Once you have read the data below, write it all out exactly.

━━━

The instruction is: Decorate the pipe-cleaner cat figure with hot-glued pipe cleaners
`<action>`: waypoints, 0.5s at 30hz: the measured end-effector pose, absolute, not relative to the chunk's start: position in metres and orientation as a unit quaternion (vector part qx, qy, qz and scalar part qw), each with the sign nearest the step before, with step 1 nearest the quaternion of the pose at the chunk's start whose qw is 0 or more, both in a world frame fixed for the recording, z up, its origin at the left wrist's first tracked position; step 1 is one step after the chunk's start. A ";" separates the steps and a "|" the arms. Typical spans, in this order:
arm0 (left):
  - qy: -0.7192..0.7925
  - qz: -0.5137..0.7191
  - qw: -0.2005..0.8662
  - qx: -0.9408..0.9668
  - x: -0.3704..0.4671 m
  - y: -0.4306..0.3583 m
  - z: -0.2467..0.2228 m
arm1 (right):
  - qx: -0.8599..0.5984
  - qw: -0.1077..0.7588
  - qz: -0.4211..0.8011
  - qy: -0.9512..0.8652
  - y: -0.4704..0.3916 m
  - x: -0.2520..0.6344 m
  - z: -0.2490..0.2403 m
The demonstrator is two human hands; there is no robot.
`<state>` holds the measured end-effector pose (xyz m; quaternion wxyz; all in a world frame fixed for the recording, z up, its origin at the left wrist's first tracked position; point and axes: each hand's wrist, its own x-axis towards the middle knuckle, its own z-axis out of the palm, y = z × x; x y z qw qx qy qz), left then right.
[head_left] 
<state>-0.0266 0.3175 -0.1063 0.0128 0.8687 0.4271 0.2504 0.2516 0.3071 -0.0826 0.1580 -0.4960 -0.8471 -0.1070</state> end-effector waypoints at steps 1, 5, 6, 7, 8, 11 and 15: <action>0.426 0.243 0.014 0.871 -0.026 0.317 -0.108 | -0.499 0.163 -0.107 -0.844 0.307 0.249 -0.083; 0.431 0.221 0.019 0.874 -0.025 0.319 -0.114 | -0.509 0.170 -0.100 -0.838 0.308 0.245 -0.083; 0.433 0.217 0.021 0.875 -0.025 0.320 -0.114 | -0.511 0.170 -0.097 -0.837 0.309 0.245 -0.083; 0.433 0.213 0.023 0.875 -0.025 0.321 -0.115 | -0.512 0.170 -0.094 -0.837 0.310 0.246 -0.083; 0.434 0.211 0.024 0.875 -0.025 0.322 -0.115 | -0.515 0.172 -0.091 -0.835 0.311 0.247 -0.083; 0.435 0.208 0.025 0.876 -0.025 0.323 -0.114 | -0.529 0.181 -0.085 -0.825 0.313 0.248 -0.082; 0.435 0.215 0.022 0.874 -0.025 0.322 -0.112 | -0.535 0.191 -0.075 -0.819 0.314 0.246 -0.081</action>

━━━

Answer box
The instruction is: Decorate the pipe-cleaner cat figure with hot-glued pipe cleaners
`<action>`: waypoints, 0.5s at 30hz: the measured end-effector pose, absolute, not relative to the chunk's start: position in metres and orientation as a unit quaternion (vector part qx, qy, qz and scalar part qw), each with the sign nearest the step before, with step 1 nearest the quaternion of the pose at the chunk's start whose qw is 0 or more, both in a world frame fixed for the recording, z up, its origin at the left wrist's first tracked position; step 1 is one step after the chunk's start. A ";" separates the steps and a "|" the arms. Typical spans, in this order:
arm0 (left):
  - qy: -0.7192..0.7925
  - qz: -0.5137..0.7191
  - qw: -0.2005..0.8662
  - qx: -0.9408..0.9668
  - x: -0.3704..0.4671 m
  - y: -0.4306..0.3583 m
  - z: -0.2467..0.2228 m
arm1 (right):
  - qx: -0.8599..0.5984
  - qw: -0.1077..0.7588
  - qz: -0.4211..0.8011
  - qy: -0.9512..0.8652
  - y: -0.4704..0.3916 m
  - x: -0.2520..0.6344 m
  - z: -0.2490..0.2403 m
The demonstrator is two human hands; there is no robot.
`<state>` holds the measured end-effector pose (xyz m; quaternion wxyz; all in a world frame fixed for the recording, z up, its origin at the left wrist's first tracked position; point and axes: each hand's wrist, its own x-axis towards the middle knuckle, its own z-axis out of the palm, y = z × x; x y z qw qx qy qz), left then right.
[head_left] 
<state>-0.0266 0.3175 -0.1063 0.0128 0.8687 0.4271 0.2504 0.2516 0.3071 -0.0826 0.1580 -0.4960 -0.8471 -0.1070</state> end-effector waypoints at steps 1, 5, 6, 7, 8, 11 and 15: <action>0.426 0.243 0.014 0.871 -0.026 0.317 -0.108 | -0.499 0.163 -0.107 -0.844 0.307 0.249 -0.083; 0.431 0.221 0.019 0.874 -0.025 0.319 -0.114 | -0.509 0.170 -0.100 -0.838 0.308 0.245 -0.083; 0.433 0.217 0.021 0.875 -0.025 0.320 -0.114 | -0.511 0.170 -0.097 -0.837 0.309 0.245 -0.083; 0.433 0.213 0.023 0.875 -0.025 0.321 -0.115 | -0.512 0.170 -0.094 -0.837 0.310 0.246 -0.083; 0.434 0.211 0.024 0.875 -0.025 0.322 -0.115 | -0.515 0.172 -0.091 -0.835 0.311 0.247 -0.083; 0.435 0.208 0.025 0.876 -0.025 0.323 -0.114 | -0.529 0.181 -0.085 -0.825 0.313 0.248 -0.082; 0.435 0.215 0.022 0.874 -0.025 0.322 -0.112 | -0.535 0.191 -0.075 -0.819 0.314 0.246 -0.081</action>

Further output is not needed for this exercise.